Another old paper is added to the collection of reproducible documents:
Multiple suppression using prediction-error filter
I present an approach to multiple suppression, that is based on the moveout between primary and multiple events in the CMP gather. After normal moveout correction, primary events will be horizontal, whereas multiple events will not be. For each NMOed CMP gather, I reorder the offset in random order. Ideally, this process has little influence on the primaries, but it destroys the shape of the multiples. In other words, after randomization of the offset order, the multiples appear as random noise. This “man-made” random noise can be removed using prediction-error filter (PEF). The randomization of the offset order can be regarded as a random process, so we can apply it to the CMP gather many times and get many different samples. All the samples can be arranged into a 3-D cube, which is further divided into many small subcubes. A 3-D PEF can then be estimated from each subcube and re-applied to it to remove the multiple energy. After that, all the samples are averaged back into one CMP gather, which is supposed to be free of multiple events. In order to improve the efficiency of the algorithm of estimating the PEF for each subcube, except for the first subcube which starts with a zero-valued initial guess, all the subsequent subcubes take the last estimated PEF as an initial guess. Therefore, the iteration count can be reduced to one step for all the subsequent subcubes with little loss of accuracy. Three examples demonstrate the performance of this new approach, especially in removing the near-offset multiples.

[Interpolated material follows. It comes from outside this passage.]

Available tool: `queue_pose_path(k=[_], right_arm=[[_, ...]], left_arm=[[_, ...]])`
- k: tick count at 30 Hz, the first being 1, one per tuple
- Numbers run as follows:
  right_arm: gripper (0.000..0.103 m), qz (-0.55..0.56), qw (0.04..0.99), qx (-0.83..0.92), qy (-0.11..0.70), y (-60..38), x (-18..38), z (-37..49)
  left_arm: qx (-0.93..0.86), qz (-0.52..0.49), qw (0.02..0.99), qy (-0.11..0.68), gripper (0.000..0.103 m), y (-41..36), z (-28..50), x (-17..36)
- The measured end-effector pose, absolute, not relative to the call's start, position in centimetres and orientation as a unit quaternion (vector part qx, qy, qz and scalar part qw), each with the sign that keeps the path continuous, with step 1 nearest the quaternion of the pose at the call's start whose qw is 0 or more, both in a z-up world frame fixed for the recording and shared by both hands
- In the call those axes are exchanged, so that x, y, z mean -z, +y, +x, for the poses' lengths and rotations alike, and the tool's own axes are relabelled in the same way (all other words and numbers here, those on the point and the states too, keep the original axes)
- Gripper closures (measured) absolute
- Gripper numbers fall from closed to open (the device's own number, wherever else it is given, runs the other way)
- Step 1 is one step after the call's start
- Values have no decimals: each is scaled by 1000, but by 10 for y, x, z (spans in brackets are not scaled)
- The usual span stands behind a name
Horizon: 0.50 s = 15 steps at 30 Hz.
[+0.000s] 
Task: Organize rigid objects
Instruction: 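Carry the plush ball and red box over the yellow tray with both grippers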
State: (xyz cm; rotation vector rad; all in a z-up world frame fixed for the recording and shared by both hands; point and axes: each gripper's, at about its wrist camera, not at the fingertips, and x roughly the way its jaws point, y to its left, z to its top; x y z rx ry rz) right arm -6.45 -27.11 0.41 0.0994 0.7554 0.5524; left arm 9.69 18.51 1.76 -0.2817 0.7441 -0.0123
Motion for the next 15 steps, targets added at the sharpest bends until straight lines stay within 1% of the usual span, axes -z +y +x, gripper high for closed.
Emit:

A new paper is added to the collection of reproducible documents:
A graphics processing unit implementation of time-domain full-waveform inversion
The graphics processing unit (GPU) has become a popular device for seismic imaging and inversion due to its superior speedup performance. In this paper we implement GPU-based full waveform inversion (FWI) using the wavefield reconstruction strategy. Because the computation on GPU is much faster than CPU-GPU data communication, in our implementation the boundaries of the forward modeling are saved on the device to avert the issue of data transfer between host and device. The Clayton-Enquist absorbing boundary is adopted to maintain the efficiency of GPU computation. A hybrid nonlinear conjugate gradient algorithm combined with the parallel reduction scheme is utilized to do computation in GPU blocks. The numerical results confirm the validity of our implementation.